The F1 value of the CWT-Joint model on the Baidu public dataset DuIE is 80.2\(\%\), which is better than the models on other papers. It shows the generality of the model proposed in this paper, and performs well in entity relation joint extraction of data in other fields.

The model proposed in this paper and the coal mine safety accident dataset are limited to the triple extraction within the sentence. For more complex relations and overlapping relations between sentences and sentences, and between paragraphs and paragraphs, how to effectively extract them requires further research.

3.6 Error Analysis

In order to analyze the errors in the results of entity relation joint extraction, we draw the heatmaps of label prediction errors based on the baseline model and the CWT-Joint model in Fig. 9, respectively, including entity boundaries “B”, “I”, “O” , four relationships, two attributes, the overlapping relation “cw”, and the entity roles “sub” and “obj”.

Figure 9

Wrong predicted label distributions for baseline model and CWT-Joint Model.

The left subgraph is the predicted label situation of the simple baseline model, and the right subgraph is the prediction situation of the CWT-Joint model.
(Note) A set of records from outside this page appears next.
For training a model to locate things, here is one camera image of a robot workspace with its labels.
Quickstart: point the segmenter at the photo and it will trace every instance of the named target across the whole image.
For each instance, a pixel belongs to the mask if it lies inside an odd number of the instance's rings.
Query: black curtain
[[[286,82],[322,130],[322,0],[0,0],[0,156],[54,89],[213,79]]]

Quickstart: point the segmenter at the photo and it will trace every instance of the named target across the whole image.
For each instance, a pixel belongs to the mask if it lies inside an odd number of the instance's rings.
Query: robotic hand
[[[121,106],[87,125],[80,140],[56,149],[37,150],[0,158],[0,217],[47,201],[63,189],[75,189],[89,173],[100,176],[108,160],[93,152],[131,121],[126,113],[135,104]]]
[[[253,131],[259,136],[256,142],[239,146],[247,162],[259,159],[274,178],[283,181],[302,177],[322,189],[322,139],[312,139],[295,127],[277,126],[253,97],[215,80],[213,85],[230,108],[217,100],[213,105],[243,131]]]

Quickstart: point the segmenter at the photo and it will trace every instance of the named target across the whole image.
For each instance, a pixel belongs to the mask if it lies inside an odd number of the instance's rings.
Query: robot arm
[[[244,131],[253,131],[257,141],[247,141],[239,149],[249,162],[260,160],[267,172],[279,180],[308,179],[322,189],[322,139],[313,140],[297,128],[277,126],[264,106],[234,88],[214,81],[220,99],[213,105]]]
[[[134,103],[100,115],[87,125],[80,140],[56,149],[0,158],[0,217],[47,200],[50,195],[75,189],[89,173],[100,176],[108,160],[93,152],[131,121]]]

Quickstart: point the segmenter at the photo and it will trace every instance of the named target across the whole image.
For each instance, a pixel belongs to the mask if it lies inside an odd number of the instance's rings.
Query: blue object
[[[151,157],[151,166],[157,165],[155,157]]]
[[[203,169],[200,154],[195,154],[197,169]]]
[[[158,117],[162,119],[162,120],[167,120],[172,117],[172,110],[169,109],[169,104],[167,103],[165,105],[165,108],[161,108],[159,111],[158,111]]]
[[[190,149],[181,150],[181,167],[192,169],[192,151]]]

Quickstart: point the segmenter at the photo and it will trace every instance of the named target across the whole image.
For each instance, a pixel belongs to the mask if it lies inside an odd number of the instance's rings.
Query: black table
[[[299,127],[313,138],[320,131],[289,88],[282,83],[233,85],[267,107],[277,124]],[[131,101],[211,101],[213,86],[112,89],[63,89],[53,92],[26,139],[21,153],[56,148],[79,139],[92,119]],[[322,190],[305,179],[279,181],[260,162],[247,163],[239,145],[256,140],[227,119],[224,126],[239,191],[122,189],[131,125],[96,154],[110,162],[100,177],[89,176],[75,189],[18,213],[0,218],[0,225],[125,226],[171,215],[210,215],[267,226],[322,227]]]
From the comparison of the two models in the heat map, it can be seen that the CWT-Joint model greatly improves the performance of entity relation extraction. It is not difficult to find from the baseline model that the entity location brings the most errors, especially the cases where “I” is incorrectly predicted as “O”. There is also the overlapping entity label “CW” that is difficult to extract. In the baseline model, except for the “mp” relation, the “CW” relation is easily misidentified as other relations. And these have been effectively improved under the CWT-Joint model.

However, some errors still exist in the CWT-Joint model, such as the problem of entity location error, and the prediction error of entity location can also affect the extraction of the entire entity relation, which shows the importance of entity location information. But we believe that adding the location information of the entity in the model input and expand the scale of the corpus of coal mine safety accidents can effectively solve this problem, which is also the direction of improvement in this paper.

4 Conclusion

In this paper, we proposed a coal mine safety accident entity relation joint extraction model based on MHA and characters and words fusion in the background of coal mine big data. The character vectors generated by RoBERTa-wwm-ext solved the polysemy of the entity relation in the coal mine field, and the word vectors generated by Word2vec made up for the lack of semantic information of the character vectors. MHA assigned more weights to the keyword word and character vectors. The overall F1 value of the model proposed in this paper reached 94.54\(\%\), which is better than the comparison model. So it is effective for entity relation and entity attribute extraction of coal mine safety accident dataset.